I have a multi-stage YAML pipeline, and sometimes a stage fails due to transient issues (e.g., network timeouts, flaky tests, etc.). Instead of manually re-running the stage, I want to configure an automatic retry mechanism for failed stages in same build.
Approach Tried:I attempted to implement a monitoring stage that tracks and retries failed stages dynamically. This stage consists of two tasks:
Check the status of each stage using an API call and store the results in a variable.
Rerun failed stages based on the stored statuses.
However, when calling the API to get stage statuses, I encountered the following issue:
"Stage 'Build' is still running or undetermined. Skipping..."
Additionally, I have tried using the YAML property retryCountOnTaskFailure, but it is not a viable solution in our case.
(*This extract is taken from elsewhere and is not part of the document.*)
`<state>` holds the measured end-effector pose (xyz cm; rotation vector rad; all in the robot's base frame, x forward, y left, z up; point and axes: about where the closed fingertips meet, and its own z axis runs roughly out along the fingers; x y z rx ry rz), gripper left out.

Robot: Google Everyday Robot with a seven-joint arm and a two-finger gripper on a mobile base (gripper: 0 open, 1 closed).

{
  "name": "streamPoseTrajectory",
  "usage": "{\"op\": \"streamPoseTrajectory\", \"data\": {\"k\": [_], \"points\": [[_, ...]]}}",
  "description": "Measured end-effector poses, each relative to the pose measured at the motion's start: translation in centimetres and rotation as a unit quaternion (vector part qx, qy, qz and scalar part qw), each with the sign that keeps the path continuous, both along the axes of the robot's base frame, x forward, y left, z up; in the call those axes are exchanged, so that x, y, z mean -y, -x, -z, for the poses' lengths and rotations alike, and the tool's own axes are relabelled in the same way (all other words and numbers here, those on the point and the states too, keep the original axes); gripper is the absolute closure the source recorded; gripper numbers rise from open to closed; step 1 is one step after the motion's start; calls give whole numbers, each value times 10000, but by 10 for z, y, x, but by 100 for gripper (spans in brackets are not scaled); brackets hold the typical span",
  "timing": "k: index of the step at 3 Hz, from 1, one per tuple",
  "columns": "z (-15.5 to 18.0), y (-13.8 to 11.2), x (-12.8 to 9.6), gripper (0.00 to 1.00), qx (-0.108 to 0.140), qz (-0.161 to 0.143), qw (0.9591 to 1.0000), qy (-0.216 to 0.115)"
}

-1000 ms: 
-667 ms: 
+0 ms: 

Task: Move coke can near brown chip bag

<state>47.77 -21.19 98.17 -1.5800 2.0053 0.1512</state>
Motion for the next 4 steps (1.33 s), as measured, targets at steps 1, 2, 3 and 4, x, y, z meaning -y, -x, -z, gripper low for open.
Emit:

Our pipeline Provisions a Kubernetes cluster, Onboards it to Azure Arc and Runs Sonobuoy tests for various extension plugins.
Using retryCountOnTaskFailure causes resource leaks because retries leave many resources undeleted, leading to inconsistencies.
Questions:How can I reliably fetch the status of completed or failed stages in a YAML pipeline?
What is the best way to dynamically rerun only the failed stages while ensuring proper resource cleanup?
Any insights or workarounds would be greatly appreciated!